Could you copy every line of the data that contains "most"?

Data extracts: Begin

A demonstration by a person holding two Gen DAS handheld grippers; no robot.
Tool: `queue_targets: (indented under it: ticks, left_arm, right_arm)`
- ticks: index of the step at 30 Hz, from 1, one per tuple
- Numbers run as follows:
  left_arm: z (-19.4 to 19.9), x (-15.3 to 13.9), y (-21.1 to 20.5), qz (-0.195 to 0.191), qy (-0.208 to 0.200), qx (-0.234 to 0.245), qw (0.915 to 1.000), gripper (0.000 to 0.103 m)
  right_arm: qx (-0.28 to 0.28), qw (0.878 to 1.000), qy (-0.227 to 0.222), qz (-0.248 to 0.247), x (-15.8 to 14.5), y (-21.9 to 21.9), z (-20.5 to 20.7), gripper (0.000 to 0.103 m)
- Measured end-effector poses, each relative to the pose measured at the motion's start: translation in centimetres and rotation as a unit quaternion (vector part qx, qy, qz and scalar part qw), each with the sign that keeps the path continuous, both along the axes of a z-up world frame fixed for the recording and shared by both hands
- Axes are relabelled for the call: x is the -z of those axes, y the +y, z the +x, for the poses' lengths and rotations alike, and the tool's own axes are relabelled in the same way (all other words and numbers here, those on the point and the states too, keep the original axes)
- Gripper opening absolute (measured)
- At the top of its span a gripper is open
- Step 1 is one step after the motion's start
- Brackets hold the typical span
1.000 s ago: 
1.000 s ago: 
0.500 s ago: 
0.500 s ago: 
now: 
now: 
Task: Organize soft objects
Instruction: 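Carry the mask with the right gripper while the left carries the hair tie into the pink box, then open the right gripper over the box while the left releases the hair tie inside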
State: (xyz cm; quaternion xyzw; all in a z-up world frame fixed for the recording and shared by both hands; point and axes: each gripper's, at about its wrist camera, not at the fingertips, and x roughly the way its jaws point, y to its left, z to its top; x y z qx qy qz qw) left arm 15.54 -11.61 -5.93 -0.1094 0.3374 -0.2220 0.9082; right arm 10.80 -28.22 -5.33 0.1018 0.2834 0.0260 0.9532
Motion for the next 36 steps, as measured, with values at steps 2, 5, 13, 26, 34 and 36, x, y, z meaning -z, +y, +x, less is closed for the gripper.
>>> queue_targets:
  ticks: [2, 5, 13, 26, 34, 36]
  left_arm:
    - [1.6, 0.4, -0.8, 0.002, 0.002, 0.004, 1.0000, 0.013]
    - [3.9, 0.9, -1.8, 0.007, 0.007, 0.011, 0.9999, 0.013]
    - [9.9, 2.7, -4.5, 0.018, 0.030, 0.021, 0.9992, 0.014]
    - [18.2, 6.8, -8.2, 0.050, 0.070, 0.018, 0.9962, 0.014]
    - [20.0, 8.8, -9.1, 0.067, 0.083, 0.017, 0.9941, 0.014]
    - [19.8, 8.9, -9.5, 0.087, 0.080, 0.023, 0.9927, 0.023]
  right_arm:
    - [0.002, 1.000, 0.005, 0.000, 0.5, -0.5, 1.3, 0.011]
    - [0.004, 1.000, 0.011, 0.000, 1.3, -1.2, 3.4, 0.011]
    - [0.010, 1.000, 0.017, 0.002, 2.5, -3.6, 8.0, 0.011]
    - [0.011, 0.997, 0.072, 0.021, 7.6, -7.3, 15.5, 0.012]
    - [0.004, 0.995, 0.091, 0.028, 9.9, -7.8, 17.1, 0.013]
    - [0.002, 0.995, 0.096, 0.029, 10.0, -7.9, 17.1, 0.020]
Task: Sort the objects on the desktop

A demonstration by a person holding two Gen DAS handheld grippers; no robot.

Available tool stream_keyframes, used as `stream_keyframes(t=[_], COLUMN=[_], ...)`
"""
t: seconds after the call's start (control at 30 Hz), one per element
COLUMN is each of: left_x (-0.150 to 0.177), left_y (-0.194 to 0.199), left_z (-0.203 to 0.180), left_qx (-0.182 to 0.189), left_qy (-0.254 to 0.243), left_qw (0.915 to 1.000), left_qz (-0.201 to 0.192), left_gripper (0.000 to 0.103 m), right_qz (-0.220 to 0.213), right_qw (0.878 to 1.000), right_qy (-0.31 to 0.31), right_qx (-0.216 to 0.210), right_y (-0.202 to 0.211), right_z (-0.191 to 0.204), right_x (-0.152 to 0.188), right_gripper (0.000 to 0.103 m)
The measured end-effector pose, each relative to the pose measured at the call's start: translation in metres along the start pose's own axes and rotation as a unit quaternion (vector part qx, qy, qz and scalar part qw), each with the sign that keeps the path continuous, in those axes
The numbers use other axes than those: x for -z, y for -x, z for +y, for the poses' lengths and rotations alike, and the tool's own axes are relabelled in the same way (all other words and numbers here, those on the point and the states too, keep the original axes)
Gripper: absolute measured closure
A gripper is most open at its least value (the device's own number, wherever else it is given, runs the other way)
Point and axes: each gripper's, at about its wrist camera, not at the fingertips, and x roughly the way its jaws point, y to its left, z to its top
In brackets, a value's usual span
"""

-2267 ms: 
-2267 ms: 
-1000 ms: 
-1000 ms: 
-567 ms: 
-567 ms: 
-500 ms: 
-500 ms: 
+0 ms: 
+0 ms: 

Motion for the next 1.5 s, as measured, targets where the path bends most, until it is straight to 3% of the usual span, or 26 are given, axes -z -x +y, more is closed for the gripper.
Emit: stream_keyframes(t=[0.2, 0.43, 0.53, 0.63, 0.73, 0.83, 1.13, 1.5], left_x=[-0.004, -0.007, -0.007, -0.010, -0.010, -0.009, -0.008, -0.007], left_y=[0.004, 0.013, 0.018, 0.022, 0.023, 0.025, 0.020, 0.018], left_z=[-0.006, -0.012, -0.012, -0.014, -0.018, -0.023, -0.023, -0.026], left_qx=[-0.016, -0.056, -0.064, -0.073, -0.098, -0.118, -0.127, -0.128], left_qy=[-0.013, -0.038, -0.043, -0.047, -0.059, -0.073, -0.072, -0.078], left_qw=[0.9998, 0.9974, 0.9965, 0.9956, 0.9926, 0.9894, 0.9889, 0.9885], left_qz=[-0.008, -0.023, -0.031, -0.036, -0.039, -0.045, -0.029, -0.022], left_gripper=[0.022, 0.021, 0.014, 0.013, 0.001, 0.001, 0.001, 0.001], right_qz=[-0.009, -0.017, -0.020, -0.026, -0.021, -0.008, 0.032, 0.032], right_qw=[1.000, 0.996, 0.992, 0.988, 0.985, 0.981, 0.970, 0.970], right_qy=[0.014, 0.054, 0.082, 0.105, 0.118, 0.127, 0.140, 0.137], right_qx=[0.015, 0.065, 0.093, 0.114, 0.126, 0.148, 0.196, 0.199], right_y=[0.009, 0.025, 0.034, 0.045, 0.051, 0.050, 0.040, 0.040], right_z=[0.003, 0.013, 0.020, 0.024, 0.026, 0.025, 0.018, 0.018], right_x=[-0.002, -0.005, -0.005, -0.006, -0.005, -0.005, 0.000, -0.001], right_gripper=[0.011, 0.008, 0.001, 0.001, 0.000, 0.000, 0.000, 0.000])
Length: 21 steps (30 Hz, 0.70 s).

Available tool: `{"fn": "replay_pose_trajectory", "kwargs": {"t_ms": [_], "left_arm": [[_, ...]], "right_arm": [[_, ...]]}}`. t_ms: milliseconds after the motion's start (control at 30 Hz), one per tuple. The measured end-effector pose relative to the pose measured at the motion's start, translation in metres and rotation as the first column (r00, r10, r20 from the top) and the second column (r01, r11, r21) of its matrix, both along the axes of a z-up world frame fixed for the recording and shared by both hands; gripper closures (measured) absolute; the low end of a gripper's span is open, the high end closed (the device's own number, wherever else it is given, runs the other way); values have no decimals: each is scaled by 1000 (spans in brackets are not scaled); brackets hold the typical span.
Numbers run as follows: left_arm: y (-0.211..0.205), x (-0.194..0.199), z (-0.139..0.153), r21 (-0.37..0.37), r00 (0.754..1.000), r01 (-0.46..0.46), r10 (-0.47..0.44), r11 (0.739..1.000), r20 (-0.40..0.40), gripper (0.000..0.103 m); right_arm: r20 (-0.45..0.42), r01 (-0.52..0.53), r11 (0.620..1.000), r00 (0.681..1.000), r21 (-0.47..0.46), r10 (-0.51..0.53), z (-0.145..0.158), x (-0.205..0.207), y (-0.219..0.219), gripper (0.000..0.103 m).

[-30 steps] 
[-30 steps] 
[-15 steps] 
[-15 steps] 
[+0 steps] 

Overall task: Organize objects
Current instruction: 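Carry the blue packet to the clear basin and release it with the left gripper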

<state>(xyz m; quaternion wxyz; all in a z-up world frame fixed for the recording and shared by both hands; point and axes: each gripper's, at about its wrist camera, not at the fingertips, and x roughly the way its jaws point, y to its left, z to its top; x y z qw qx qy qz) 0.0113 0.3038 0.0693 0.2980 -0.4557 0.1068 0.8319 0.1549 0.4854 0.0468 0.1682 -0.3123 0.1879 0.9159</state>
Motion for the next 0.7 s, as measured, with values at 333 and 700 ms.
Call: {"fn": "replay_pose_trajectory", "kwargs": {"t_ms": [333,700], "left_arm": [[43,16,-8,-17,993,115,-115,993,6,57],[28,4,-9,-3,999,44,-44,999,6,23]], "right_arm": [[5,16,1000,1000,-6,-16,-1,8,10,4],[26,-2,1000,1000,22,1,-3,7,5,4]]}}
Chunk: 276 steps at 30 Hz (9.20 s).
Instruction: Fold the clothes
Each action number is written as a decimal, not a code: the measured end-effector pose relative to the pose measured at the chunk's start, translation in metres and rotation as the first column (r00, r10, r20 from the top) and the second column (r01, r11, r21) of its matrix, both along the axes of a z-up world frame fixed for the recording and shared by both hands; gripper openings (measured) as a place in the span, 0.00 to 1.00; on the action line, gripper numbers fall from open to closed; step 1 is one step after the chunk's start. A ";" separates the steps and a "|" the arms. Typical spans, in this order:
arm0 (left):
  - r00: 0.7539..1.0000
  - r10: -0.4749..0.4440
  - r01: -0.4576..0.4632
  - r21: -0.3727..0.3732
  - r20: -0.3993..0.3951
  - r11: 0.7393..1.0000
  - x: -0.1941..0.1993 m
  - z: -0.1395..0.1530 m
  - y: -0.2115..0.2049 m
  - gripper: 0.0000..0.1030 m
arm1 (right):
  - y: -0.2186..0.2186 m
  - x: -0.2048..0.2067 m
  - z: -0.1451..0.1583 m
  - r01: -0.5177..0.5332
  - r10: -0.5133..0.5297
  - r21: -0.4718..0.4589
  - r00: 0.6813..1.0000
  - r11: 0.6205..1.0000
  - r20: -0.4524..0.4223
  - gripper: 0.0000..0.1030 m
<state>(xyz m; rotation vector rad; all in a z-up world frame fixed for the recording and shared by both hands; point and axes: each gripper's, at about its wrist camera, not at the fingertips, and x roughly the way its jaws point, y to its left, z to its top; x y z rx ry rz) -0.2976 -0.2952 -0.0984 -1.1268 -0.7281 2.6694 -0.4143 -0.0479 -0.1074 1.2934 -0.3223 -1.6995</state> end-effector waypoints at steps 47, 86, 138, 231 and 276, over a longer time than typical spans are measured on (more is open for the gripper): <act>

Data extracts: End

> **Answer to this exercise**:
A gripper is most open at its least value (the device's own number, wherever else it is given, runs the other way)
Motion for the next 1.5 s, as measured, targets where the path bends most, until it is straight to 3% of the usual span, or 26 are given, axes -z -x +y, more is closed for the gripper.

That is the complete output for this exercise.